The level of internal government resources needed to support all of the manual labor in what’s sure to be the largest audit in the history of the world is fairly staggering. In 2015, the department spent $634 million to get itself in shape for a clean audit, and plans to spend $746 million in 2016. For some perspective, that’s about half of the annual budget of the entire Defense Finance and Accounting Service, the agency that handles most of the department’s day-to-day accounting, including payments to all of its contractors and almost 3 million employees.

The reported audit-readiness figures account for the costs the department is incurring for things like responding to auditor requests for paperwork and retrofitting legacy accounting systems to support an audit, but they don’t include the additional billions of dollars DoD is spending to replace its legacy financial systems with modern enterprise resource planning (ERP) systems, nor do they include the more than $37 million paid to KPMG, Earnst & Young and Cotton & Company to actually conduct this year’s SBA audits.

DoD has already shown that making itself auditable is going to be a trial-and-error process.
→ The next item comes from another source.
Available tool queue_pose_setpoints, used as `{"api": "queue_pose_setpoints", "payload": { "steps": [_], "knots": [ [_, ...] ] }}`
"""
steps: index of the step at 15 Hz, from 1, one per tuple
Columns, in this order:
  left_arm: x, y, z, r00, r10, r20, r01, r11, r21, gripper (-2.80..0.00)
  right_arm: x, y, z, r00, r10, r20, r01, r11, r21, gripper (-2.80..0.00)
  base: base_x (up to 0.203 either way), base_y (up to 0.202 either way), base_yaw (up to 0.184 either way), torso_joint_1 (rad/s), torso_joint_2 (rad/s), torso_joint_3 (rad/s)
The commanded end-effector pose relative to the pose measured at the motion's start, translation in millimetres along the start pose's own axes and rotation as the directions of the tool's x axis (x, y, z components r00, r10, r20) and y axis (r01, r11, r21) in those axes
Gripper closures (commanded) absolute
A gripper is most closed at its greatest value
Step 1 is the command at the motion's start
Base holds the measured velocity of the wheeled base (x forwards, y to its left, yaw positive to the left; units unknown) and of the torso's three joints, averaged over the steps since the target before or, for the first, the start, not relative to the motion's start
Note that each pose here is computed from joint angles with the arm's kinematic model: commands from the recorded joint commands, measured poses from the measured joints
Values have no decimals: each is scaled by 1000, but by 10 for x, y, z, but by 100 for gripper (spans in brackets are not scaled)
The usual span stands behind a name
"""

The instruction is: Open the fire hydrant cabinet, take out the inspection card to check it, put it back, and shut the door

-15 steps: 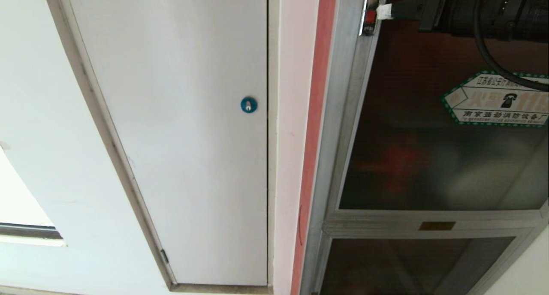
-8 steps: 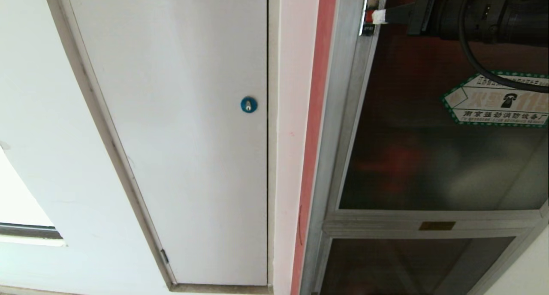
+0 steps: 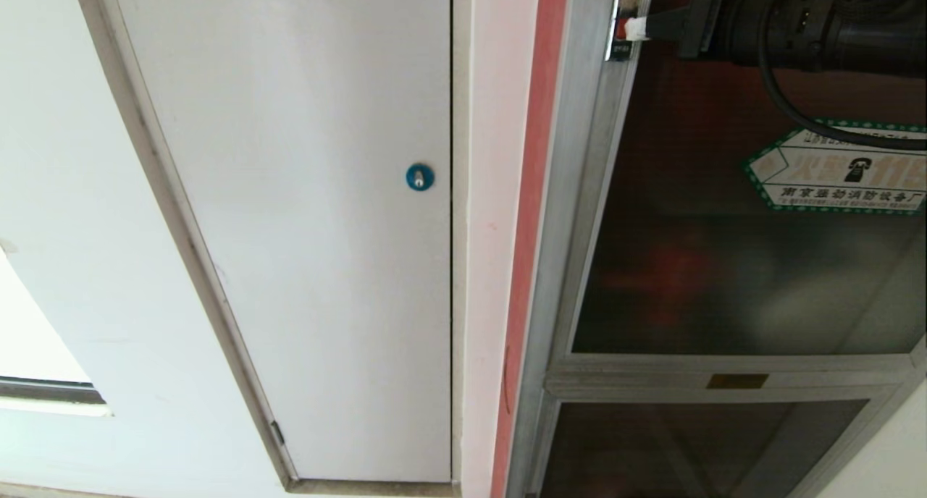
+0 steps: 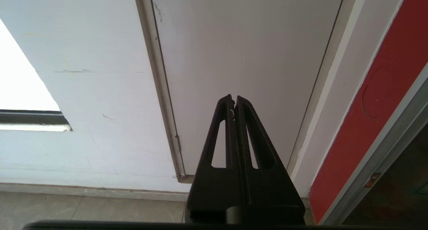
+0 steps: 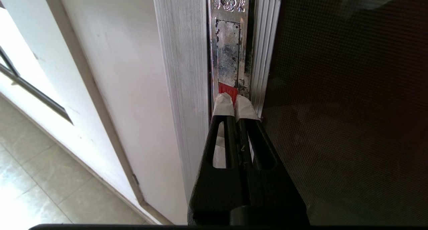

After two years of attempts, the Marine Corps earned its first-ever clean opinion on its 2012 SBA, but DoD’s inspector general revoked that decision earlier this year after discovering previously-unaccounted-for funds in Treasury Department suspense accounts. The IG is now combing through the phantom transactions each of the military services have in those Treasury accounts in order to determine the degree to which they’d have an impact on DoD’s overall financial statements.

The revised audit plan the department submitted to Congress last week leaves no room for any more big surprises. In order to meet the legal deadline, DoD is counting on the Army, Navy and Air Force to get clean opinions on their SBR audits — a multi-year version of an SBA audit that’s needed to get to full-auditability — within the next two fiscal years. The Marine Corps will go first, undertaking an SBR audit in 2016.

Among other forthcoming milestones in the plan, each service will also need to have an auditor-approved inventory of the “existence and completeness” and value of all of their physical assets in sometime in 2017 — from real estate to aircraft carriers and spare parts — something no military service has achieved so far.